DAA - Algoritmo de escalada
Os algoritmos discutidos nos capítulos anteriores são executados sistematicamente. Para atingir o objetivo, um ou mais caminhos previamente explorados em direção à solução precisam ser armazenados para encontrar a solução ideal.
Para muitos problemas, o caminho para a meta é irrelevante. Por exemplo, no problema de N-Rainhas, não precisamos nos preocupar com a configuração final das rainhas, bem como em que ordem as rainhas são adicionadas.
Hill Climbing
Hill Climbing é uma técnica para resolver certos problemas de otimização. Nesta técnica, começamos com uma solução subótima e a solução é melhorada repetidamente até que alguma condição seja maximizada.
A ideia de começar com uma solução abaixo do ideal é comparada a começar da base da colina, melhorar a solução é comparada a subir a colina e, finalmente, maximizar algumas condições é comparada a alcançar o topo da colina.
Assim, a técnica de hill climbing pode ser considerada nas seguintes fases -
- Construir uma solução abaixo do ideal obedecendo às restrições do problema
- Melhorando a solução passo a passo
- Melhorar a solução até que nenhuma melhoria seja possível
A técnica de Hill Climbing é usada principalmente para resolver problemas computacionalmente difíceis. Ele olha apenas para o estado atual e o estado futuro imediato. Conseqüentemente, essa técnica é eficiente em termos de memória, pois não mantém uma árvore de pesquisa.
Algorithm: Hill Climbing
Evaluate the initial state.
Loop until a solution is found or there are no new operators left to be applied:
- Select and apply a new operator
- Evaluate the new state:
goal -→ quit
better than current state -→ new current state
Melhoria Iterativa
No método de melhoria iterativa, a solução ideal é alcançada progredindo em direção a uma solução ideal em cada iteração. No entanto, esta técnica pode encontrar máximos locais. Nesta situação, não há estado próximo para uma solução melhor.
Este problema pode ser evitado por diferentes métodos. Um desses métodos é o recozimento simulado.
Reinício Aleatório
Este é outro método de resolver o problema de ótimos locais. Essa técnica realiza uma série de pesquisas. Cada vez, ele começa a partir de um estado inicial gerado aleatoriamente. Conseqüentemente, a solução ótima ou quase ótima pode ser obtida comparando as soluções das pesquisas realizadas.
Problemas da técnica de escalada
Máxima Local
Se a heurística não for convexa, Hill Climbing pode convergir para máximos locais, em vez de máximos globais.
Cordilheiras e becos
Se a função de destino criar uma crista estreita, o alpinista só poderá subir a crista ou descer o beco em zigue-zague. Nesse cenário, o escalador precisa dar passos muito pequenos, exigindo mais tempo para atingir a meta.
Platô
Um platô é encontrado quando o espaço de busca é plano ou suficientemente plano para que o valor retornado pela função de destino seja indistinguível do valor retornado para regiões próximas, devido à precisão usada pela máquina para representar seu valor.
Complexidade da técnica de escalada
Esta técnica não apresenta problemas relacionados ao espaço, visto que analisa apenas o estado atual.
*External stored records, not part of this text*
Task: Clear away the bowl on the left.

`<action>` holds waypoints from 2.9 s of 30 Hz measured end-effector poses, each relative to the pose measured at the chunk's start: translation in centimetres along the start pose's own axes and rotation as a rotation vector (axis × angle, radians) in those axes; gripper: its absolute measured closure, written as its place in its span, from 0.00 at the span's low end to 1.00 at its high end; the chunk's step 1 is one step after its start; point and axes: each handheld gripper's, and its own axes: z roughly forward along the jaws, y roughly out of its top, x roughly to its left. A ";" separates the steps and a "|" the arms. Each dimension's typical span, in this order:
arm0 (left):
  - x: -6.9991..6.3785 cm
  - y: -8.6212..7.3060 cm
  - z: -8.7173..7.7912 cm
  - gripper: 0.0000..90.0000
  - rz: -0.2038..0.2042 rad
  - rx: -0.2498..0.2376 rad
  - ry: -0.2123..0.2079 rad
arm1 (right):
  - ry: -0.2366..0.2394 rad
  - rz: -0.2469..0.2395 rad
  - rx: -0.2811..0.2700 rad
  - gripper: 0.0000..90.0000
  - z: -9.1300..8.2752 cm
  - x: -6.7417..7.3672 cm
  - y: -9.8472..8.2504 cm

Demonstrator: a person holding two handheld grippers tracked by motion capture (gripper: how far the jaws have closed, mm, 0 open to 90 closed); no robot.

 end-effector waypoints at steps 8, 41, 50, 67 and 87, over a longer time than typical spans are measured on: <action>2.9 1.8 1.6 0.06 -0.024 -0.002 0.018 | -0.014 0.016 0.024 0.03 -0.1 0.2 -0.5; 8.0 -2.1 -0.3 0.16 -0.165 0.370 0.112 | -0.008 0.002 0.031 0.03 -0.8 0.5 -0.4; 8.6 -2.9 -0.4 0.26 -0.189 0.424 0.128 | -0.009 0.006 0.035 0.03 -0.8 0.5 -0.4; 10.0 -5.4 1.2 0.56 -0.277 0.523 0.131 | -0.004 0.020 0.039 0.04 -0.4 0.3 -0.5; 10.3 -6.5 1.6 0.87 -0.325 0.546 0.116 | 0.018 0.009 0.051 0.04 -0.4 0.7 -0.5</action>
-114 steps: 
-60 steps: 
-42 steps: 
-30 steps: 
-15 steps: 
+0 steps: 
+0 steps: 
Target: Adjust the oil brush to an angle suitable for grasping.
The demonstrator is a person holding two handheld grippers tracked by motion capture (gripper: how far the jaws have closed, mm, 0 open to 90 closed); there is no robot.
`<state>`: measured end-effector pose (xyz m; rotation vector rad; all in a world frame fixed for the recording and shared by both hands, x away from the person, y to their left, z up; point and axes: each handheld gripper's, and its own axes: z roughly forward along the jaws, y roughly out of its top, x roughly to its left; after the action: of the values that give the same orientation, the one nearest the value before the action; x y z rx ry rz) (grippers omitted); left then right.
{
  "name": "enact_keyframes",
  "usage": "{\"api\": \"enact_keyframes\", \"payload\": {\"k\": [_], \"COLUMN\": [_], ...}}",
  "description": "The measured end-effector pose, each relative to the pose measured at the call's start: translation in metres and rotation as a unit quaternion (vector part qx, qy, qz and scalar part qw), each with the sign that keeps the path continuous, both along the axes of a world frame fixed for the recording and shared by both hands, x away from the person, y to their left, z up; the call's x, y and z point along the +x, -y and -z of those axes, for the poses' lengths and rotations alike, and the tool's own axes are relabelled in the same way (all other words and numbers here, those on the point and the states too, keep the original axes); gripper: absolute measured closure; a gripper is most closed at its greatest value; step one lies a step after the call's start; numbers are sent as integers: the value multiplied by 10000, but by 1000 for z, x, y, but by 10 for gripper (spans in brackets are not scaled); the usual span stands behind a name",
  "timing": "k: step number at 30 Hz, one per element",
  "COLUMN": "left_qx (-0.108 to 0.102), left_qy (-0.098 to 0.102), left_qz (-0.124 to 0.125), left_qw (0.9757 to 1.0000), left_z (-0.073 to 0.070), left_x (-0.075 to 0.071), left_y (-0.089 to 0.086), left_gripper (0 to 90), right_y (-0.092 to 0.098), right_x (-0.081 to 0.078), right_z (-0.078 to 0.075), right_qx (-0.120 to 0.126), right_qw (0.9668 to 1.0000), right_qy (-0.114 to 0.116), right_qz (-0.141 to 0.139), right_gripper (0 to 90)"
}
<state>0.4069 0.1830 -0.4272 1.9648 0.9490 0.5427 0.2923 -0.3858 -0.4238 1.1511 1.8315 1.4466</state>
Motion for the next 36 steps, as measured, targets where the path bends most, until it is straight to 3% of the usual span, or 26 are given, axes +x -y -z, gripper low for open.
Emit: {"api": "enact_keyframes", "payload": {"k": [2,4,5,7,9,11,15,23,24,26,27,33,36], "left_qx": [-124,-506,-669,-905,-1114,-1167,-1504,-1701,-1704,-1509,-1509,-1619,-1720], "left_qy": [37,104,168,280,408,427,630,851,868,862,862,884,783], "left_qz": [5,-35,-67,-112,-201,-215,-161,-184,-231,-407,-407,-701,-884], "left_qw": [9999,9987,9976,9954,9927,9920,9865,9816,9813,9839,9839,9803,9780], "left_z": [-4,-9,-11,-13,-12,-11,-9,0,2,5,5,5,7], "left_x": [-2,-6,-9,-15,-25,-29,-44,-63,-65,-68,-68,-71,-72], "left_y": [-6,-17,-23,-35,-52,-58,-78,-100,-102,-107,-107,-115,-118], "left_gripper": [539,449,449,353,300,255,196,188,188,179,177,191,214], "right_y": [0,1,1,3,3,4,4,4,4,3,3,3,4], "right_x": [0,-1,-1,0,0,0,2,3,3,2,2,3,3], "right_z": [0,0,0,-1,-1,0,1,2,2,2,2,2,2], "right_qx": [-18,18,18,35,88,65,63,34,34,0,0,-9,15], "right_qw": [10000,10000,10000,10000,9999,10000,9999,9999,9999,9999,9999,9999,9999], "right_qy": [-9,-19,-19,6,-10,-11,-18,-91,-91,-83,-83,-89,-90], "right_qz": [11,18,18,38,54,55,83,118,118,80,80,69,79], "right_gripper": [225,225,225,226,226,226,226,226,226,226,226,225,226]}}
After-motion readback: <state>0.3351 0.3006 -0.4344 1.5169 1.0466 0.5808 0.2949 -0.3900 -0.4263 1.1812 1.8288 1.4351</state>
Caminhos explorados anteriormente não são armazenados.
Para a maioria dos problemas na técnica de Hill Climbing de reinício aleatório, uma solução ótima pode ser alcançada em tempo polinomial. No entanto, para problemas NP-Completos, o tempo computacional pode ser exponencial com base no número de máximos locais.
Aplicações da técnica de escalada
A técnica de escalada pode ser usada para resolver muitos problemas, onde o estado atual permite uma função de avaliação precisa, como fluxo de rede, problema do caixeiro viajante, problema de 8 Rainhas, projeto de circuito integrado, etc.
O Hill Climbing também é usado em métodos de aprendizagem indutiva. Esta técnica é usada em robótica para coordenação entre vários robôs em uma equipe. Existem muitos outros problemas quando essa técnica é usada.
Exemplo
Essa técnica pode ser aplicada para resolver o problema do caixeiro viajante. Primeiro é determinada uma solução inicial que visita todas as cidades exatamente uma vez. Portanto, essa solução inicial não é ótima na maioria dos casos. Mesmo esta solução pode ser muito pobre. O algoritmo Hill Climbing começa com essa solução inicial e faz melhorias de forma iterativa. Eventualmente, uma rota muito mais curta provavelmente será obtida.